La Société générale tente d'apurer le passé
LE MONDE | 14.01.10
Le poids du passé continue de peser sur les espoirs d'avenir de la Société générale. La banque française a annoncé, mercredi 13 janvier, qu'elle doit déprécier ses actifs de quelque 1,4 milliard d'euros sur le dernier trimestre de l'année 2009. Du coup, son bénéfice sur la période ne sera que "légèrement bénéficiaire", a averti la banque, alors que les analystes tablaient jusque-là sur un profit de près de 1 milliard d'euros.
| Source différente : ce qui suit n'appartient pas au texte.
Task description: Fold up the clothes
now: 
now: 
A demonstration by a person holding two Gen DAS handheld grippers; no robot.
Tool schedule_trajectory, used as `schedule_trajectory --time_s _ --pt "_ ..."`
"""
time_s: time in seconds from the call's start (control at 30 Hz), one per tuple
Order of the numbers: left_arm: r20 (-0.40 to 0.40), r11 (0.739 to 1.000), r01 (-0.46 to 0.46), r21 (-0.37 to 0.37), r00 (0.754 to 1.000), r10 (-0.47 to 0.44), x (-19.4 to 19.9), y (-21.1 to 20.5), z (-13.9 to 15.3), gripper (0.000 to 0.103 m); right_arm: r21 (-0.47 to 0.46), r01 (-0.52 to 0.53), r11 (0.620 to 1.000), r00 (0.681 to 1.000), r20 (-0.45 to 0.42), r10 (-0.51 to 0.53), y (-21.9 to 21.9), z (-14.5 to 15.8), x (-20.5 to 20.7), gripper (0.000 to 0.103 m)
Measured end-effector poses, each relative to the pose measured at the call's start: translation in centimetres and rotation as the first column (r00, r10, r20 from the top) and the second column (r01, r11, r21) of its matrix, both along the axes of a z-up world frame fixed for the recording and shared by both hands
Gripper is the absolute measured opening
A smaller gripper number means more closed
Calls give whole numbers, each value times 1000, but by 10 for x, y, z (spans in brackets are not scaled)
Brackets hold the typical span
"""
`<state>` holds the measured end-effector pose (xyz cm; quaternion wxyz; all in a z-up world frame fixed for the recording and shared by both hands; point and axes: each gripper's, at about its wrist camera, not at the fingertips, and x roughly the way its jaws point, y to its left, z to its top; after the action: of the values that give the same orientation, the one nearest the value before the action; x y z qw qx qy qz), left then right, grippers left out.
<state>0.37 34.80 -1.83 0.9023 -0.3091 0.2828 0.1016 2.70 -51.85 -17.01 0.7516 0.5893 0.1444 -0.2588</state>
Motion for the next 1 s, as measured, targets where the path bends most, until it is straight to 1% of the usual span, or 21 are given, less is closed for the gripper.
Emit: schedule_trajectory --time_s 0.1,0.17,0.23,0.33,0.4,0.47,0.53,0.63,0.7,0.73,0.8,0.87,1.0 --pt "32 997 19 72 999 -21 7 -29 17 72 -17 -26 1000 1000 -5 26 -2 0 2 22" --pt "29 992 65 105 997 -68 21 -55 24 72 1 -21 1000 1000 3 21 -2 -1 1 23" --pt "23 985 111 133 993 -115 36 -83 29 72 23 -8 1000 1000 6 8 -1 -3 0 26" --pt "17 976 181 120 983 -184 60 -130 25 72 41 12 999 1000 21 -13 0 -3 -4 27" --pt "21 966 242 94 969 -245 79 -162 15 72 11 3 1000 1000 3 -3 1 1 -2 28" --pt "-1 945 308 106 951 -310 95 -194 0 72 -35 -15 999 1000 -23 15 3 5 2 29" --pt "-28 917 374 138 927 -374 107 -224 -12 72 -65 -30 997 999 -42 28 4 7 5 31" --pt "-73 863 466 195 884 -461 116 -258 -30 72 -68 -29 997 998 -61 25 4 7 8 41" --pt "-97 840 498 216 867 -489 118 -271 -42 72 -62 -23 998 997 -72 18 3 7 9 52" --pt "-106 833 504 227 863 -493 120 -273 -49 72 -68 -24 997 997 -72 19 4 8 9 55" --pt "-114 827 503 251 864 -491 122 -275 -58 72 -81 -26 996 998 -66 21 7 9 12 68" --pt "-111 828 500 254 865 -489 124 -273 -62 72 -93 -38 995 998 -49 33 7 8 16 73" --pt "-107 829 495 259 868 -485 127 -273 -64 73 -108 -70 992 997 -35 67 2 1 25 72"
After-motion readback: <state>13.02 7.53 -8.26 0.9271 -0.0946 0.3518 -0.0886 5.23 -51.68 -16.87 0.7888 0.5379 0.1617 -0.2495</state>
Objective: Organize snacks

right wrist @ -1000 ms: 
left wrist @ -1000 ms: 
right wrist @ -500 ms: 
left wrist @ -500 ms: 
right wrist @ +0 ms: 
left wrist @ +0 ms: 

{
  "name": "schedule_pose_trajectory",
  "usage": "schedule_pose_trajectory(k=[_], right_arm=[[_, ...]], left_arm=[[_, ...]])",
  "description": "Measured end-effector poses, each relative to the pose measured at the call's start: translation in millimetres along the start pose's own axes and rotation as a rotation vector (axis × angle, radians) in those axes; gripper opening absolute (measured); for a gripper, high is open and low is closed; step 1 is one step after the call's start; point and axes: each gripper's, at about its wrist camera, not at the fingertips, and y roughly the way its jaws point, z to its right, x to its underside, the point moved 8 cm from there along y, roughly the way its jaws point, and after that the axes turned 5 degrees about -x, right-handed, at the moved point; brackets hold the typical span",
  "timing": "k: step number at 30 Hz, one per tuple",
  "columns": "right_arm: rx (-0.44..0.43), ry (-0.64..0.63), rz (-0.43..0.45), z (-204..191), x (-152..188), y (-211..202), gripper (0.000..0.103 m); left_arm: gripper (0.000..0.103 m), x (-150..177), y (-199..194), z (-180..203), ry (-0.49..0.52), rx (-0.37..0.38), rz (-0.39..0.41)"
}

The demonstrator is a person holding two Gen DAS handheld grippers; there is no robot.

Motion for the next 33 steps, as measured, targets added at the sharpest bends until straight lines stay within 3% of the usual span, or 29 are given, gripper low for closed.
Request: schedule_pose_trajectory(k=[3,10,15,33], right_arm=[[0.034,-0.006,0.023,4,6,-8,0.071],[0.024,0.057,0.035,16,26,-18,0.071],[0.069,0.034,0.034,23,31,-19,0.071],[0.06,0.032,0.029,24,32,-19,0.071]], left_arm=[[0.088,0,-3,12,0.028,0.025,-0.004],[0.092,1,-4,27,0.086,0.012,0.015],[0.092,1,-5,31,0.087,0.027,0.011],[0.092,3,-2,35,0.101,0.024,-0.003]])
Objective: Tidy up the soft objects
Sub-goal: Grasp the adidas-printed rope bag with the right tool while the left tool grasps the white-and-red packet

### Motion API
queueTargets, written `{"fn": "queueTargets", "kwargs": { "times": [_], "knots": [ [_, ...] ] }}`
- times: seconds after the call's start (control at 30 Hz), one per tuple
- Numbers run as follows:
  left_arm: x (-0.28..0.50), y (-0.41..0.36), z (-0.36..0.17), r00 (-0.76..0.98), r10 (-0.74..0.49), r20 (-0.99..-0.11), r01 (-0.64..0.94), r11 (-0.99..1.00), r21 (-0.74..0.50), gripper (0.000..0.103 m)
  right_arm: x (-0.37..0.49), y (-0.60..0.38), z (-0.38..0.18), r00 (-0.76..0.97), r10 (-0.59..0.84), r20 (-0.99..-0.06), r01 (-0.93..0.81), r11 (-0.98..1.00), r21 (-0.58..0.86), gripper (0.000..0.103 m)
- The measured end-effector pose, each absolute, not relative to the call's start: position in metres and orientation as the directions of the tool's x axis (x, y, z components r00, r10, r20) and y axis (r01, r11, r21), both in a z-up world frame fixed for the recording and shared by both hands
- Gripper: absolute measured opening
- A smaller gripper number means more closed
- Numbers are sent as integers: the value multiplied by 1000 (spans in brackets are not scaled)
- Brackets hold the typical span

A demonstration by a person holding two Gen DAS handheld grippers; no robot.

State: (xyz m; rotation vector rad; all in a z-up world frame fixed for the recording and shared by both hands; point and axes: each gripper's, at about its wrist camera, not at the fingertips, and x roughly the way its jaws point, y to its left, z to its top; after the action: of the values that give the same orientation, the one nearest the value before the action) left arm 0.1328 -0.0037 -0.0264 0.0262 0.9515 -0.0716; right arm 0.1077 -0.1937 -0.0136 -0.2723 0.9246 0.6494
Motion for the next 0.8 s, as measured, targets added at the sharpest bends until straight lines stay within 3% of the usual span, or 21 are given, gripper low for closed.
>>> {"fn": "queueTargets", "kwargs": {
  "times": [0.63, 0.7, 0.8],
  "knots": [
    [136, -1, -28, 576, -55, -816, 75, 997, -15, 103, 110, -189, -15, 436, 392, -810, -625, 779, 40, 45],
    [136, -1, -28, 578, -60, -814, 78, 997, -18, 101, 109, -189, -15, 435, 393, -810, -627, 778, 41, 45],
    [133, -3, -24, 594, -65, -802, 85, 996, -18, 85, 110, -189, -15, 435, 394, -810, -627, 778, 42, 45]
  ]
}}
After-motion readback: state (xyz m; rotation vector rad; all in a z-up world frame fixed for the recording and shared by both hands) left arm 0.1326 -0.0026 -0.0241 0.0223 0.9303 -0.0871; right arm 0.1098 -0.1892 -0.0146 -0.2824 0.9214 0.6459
Les marchés ont choisi, mercredi, de se concentrer sur le verre à moitié vide, faisant chuter l'action de la Société générale de près de 3 % dans un marché en légère hausse. Mais l'avertissement sur résultat peut aussi signifier que la banque française commence à entrevoir la fin d'un long tunnel assombri par les actifs toxiques hérités de la crise des "subprime" américains.
Le gros des pertes annoncées - 1,2 milliard d'euros - est en effet lié aux portefeuilles titrisés adossés à des prêts immobiliers résidentiels américains. La banque a décidé d'évaluer de manière plus sévère ces actifs (les "CDOs de RMBS", selon le jargon financier) en raison de ce qu'elle appelle avec euphémisme les "signaux contrastés" provenant du marché immobilier américain au dernier trimestre 2009. Au total, la banque a effacé la moitié de la valeur de cette catégorie d'actifs, qui représentait un montant d'environ 6 milliards d'euros.
L'exposition plus large de la Société générale aux actifs les plus toxiques a expliqué en large partie la sous-performance de son action en 2009, avec une augmentation de 40 % de son cours de Bourse contre 90 % pour celui de BNP Paribas, le grand concurrent. La division de banque de financement et d'investissement, foyer des pertes récentes, est soumise à une cure de rigueur par ses nouveaux dirigeants. Mais dans la période actuelle de transition, la maison mère va lui allouer moins de capital, et il va falloir vivre avec des revenus stables et une rentabilité en baisse.
L'année 2009 a en outre été marquée par une conjoncture exceptionnelle pour les opérateurs des marchés obligataires, mais la parenthèse est sur le point de se refermer, et les profits inattendus ne pourront plus cacher les zones à problèmes.
La Société générale veut rester prudemment optimiste pour 2010, compte tenu de la bonne performance opérationnelle de la plupart de ses divisions. Mais elle indique aussi que ses provisions au dernier trimestre seront du même ordre de grandeur que celles du trimestre précédent, qui étaient relativement élevées. Une reprise économique mollassonne risquerait ainsi de raviver les craintes sur la qualité du portefeuille de crédits de la banque, et son exposition aux marchés à risque de Russie et d'Europe de l'Est.
A peine sortie d'un passé troublé, la Générale pourrait alors faire face à un avenir à problèmes.